Report airs problems at firm linked to fungal meningitis outbreak

Oct 24, 2012 (CIDRAP News) – Massachusetts officials yesterday said New England Compounding Center (NECC), the firm linked to a multistate fungal meningitis outbreak, sent shipments from two of the recalled lots before it received sterility testing results.

Investigators also found black particulate matter in several unopened vials of the recalled methylprednisolone acetate, which was used in epidural injections for back pain and injections for peripheral joint problems, according to a report of preliminary investigation findings.

Federal officials have said that as many as 14,000 patients could have been exposed to the recalled injections.

Nine more infections have been reported in the outbreak, raising the number of infections to 317, the US Centers for Disease Control and Prevention (CDC) said today in its latest update. One more death was reported, putting that total at 24, and the number of affected states held steady at 17.

The CDC reported one more joint infection linked to the contaminated steroids, raising that number to five, and it said 54 cases have now been confirmed with lab tests. So far all but two of the infections involve Exserohilum rostratum, a type of black mold that hadn't previously been known to cause meningitis.

In a press conference with reporters yesterday, Madeleine Biondolillo, MD, who directs the Massachusetts Department of Public Health's Bureau of Health Care Safety and Quality, said the investigation began on Sep 25 and involves collaboration with their colleagues at the US Food and Drug Administration (FDA) since Oct 1. She said the investigation is ongoing and that authorities have obtained evidence, reviewed NECC's standard operating procedures, probed the company's records, and interviewed its employees.

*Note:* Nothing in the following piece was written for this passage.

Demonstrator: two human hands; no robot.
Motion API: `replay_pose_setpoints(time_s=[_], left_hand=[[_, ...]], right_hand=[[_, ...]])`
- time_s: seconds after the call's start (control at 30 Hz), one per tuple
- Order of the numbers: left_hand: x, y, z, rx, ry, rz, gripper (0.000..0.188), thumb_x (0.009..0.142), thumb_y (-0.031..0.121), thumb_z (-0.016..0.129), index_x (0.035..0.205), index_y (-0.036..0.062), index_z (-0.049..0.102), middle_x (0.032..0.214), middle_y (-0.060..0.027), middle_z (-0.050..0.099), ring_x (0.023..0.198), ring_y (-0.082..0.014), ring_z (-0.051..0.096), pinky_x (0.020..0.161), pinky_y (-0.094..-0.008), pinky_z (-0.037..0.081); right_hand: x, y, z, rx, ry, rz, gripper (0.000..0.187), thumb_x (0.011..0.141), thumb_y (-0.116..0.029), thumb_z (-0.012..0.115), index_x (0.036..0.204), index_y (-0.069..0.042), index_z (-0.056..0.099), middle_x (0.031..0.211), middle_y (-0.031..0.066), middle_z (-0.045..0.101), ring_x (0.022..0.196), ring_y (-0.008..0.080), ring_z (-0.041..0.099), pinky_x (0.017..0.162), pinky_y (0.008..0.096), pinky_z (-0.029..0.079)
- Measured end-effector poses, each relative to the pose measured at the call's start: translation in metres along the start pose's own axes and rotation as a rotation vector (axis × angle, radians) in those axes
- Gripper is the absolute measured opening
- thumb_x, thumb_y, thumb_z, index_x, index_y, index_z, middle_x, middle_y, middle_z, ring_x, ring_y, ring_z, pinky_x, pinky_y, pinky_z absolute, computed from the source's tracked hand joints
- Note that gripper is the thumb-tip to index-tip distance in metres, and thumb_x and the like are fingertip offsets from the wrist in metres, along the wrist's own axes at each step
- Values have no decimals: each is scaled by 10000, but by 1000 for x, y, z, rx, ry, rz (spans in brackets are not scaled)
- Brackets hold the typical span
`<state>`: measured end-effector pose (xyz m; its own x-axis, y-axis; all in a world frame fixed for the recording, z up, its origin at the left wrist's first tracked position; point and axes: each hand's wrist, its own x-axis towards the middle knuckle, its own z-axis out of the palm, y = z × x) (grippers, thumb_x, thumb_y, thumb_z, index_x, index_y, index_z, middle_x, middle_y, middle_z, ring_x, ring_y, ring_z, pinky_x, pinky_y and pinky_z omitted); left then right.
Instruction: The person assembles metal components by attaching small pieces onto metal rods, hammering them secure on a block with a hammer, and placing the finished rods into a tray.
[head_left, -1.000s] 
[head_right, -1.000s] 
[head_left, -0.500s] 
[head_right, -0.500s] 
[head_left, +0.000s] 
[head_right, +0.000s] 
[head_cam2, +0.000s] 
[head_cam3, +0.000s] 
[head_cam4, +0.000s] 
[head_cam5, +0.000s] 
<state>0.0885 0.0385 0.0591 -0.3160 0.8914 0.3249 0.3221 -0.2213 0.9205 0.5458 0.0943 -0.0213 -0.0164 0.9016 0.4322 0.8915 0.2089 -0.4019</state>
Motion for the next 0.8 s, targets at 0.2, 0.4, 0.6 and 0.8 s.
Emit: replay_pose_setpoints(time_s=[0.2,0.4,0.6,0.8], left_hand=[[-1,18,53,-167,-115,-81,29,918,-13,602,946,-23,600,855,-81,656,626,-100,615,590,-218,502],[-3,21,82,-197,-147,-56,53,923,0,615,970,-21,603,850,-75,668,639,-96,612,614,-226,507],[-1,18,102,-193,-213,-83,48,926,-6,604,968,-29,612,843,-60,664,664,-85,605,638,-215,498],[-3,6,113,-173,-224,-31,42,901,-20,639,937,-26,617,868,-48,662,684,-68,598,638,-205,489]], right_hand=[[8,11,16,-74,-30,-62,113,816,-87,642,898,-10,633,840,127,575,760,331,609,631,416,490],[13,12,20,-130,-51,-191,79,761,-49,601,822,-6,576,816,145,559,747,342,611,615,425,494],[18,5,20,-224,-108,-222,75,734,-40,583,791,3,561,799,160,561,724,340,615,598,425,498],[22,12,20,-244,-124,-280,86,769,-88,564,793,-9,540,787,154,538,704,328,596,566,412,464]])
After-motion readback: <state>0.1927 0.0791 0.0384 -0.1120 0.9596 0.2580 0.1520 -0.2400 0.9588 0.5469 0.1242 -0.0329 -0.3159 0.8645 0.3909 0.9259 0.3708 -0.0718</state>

NECC didn't label the medications for specific patients, a violation of Massachusetts licensing regulations for compounding pharmacies, Biondolillo said.

According to the Massachusetts Department of Public Health (MDPH) investigation report, NECC's sterility tests on the shipments sent before results came in didn't show contamination. However, investigators said they were still exploring the adequacy of NECC's testing methods.

In addition, authorities found that the company didn't follow established standards for autoclaving and didn't keep products in the autoclave for the minimum 20 minutes needed to ensure sterility.

The report also says NECC didn't thoroughly clean powder hoods used to protect pharmacists while they prepare compounded substances. Investigators observed residual powder within the hood, which could lead to contamination of medications.

Mats designed to trap dirt and other contaminants were visibly soiled, and a leaking boiler next to the clean room caused water to pool around it and adjacent walls, creating conditions that could support contaminant growth, according to the findings.

At the media briefing, Massachusetts governor Deval Patrick said federal officials have launched a criminal investigation into NECC's actions and he announced more steps the state and its Board of Pharmacy have taken in response to the steroid contamination, including permanently revoking NECC's operating license and those of its three principal pharmacists.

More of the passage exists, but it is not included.